A member of the first generation of African critical tradition, establishing the evaluative criteria for the evolving African literature and philosophy of both Anglophone and Francophone expressions from the sixties, Professor Irele’s bio-data is commonplace on the internet and on the pages of the media the world over and need not provide obvious boredom here if recounted. Born May 28, 1936, Professor Irele studied French in the University College, Ibadan, graduating in 1960. He took his PhD in French at the University of Paris, Sobourne in 1960 writing his dissertation on the work of the Martiniqan coiner of the concept of Negritude, Aime Cesaire. Negritude is a literary and ideological phenomenon which Irele has given, unarguably, the most comprehensive attention in his numerous works. We shall briefly return to the concept a little later.
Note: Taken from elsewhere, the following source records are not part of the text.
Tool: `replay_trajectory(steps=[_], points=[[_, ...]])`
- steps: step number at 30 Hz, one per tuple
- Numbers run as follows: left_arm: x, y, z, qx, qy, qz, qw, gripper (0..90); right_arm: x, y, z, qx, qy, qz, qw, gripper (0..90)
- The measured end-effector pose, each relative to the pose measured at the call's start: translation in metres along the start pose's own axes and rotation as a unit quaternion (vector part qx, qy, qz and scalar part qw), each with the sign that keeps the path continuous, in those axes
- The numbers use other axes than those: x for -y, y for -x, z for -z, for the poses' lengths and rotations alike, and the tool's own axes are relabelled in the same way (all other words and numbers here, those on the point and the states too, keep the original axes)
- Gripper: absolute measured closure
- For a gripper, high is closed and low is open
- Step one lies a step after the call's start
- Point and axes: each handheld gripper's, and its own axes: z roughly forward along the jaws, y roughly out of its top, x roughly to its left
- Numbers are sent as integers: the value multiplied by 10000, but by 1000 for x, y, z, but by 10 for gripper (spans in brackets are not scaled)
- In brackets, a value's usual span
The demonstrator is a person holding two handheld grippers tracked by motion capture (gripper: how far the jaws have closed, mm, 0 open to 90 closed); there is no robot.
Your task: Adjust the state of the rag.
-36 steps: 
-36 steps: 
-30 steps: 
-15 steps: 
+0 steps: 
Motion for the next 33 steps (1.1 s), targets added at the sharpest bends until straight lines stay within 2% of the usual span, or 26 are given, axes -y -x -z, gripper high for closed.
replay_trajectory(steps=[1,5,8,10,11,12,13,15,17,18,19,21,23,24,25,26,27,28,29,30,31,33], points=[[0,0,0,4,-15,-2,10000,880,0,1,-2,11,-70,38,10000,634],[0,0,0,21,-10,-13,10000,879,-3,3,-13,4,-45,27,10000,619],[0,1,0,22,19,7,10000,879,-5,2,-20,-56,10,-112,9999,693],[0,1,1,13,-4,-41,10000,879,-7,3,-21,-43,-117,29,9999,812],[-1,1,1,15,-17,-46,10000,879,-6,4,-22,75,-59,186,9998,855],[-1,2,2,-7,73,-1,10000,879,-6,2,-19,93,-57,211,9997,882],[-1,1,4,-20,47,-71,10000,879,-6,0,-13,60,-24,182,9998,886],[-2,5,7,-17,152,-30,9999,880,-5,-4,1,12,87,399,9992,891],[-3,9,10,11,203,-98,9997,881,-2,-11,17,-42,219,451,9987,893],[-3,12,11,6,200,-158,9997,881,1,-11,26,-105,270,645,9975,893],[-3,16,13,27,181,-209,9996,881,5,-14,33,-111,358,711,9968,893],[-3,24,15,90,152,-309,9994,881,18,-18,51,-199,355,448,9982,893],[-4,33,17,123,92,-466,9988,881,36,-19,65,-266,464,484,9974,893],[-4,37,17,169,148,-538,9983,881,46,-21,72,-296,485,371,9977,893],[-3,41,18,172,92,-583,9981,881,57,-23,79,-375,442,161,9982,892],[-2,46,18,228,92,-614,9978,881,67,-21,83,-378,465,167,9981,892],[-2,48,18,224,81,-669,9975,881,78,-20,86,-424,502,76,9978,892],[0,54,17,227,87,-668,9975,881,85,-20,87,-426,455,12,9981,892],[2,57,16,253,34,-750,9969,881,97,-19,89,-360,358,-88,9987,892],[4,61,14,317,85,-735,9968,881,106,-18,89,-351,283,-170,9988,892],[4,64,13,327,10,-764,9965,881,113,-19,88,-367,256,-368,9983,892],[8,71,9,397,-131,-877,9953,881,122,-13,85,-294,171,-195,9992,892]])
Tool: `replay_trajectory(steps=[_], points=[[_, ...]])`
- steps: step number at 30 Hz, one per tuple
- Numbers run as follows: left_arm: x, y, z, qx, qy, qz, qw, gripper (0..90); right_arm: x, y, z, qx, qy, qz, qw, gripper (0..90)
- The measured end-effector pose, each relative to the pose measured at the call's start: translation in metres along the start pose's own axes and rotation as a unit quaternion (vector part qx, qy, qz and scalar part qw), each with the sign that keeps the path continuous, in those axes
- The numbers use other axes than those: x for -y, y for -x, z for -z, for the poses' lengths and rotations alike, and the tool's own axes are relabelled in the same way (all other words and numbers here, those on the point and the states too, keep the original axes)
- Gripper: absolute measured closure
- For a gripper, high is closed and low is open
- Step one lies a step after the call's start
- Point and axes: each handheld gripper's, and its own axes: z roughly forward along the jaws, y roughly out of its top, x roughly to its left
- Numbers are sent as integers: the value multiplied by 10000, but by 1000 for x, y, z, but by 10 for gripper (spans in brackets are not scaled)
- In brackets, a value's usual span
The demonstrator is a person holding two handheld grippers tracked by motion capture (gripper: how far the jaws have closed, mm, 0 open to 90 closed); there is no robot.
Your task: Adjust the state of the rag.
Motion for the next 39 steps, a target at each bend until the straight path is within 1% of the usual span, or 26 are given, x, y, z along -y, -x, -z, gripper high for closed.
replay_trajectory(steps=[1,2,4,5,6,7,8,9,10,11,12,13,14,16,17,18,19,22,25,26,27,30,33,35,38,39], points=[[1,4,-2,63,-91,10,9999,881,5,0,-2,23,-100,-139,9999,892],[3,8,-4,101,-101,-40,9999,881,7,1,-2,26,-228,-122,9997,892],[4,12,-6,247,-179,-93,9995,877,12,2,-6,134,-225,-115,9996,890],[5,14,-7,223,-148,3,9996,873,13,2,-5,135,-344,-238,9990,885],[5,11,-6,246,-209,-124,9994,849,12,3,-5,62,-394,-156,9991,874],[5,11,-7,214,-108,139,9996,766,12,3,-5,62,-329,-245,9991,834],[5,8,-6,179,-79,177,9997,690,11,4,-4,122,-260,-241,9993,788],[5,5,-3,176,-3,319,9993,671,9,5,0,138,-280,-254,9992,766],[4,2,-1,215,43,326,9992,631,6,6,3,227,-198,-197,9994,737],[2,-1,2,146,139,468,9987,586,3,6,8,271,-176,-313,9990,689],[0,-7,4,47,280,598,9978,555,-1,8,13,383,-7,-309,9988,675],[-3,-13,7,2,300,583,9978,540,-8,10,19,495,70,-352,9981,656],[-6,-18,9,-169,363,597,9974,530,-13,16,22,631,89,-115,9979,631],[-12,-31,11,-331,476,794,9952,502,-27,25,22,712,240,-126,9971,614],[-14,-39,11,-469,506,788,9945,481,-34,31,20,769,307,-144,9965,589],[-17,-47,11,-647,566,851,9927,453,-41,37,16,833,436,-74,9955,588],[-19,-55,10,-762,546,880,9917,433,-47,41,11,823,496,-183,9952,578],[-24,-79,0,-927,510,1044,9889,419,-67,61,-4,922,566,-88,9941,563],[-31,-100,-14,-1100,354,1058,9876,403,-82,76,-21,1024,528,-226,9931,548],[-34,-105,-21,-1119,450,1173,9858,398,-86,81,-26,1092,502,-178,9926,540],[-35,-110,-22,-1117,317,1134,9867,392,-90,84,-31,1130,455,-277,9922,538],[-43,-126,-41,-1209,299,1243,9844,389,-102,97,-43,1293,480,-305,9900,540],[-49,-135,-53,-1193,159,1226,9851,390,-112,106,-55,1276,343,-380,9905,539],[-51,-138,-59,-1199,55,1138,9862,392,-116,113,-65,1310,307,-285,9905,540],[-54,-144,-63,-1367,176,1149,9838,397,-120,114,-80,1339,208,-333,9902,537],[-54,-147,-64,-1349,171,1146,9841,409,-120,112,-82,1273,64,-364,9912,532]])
Professor Irele, a global teacher, scholar and inimitable intellectual, has taught in the universities of Ife, Ghana, Ohio State University, and the University of Harvard as Visiting Professor of African and African American Studies, berthing almost finally on the virgin land of Malete, Kwara State as Provost and Director of the Press of the Kwara State University through which he has churned out a number of seminal publications including the highly rated Savannah. By the way, besides full length studies, Professor Irele is one the most sought after scholar as editor of journals, books and reviews and critical anthologies on African, African-American, Caribbean literature among them are Transition Magazine, Africa in the World and the World in Africa, African Literature: An Overview and Bibliography, The Cambridge Companion to the African Novel, Economic History of Africa (with Biodun Jeyifo), Research in African Literatures, and so on…
In establishing and affirming the truism of Irele’s stature in African literature as a critical and distinctive celebrated and cerebral African and Africanist scholar and as doyen and undisputable authority, it is important to contextualize his essential contribution to literary theory, literary ideology and literary philosophy in which Negritude is only a landmark contribution, the study and dissemination of which he stands out like a colossus. Of his numerous and diversified publications, the following selected works have become the signposts of his scholarly gifts to the Humanities: The African Experience in Literature and Ideology: Studies in African Literature (1981, 1990), The African Imagination: Literature in Africa and the Diaspora (2001), Dimensions of African Discourse ( 1992), Order, Pedagogy and the ‘Postcolonial’ (1995), Negritude, Literature and Ideology in the African Philosophy Reader, The Cambridge History of African and Caribbean Literature? (With Simon Gikandi, 2004), What is Africa to Me? Africa in the Diaspora Imagination, Negritude et Condition Africaine (2009), Negritude—Postcolonial and Post-Imperial Literature, European Language Writing: Sub-Saharan Africa (1986), The Negritude Moment: Expectations in Francophone and Caribbean Literature and Thought (2010, and numerous others!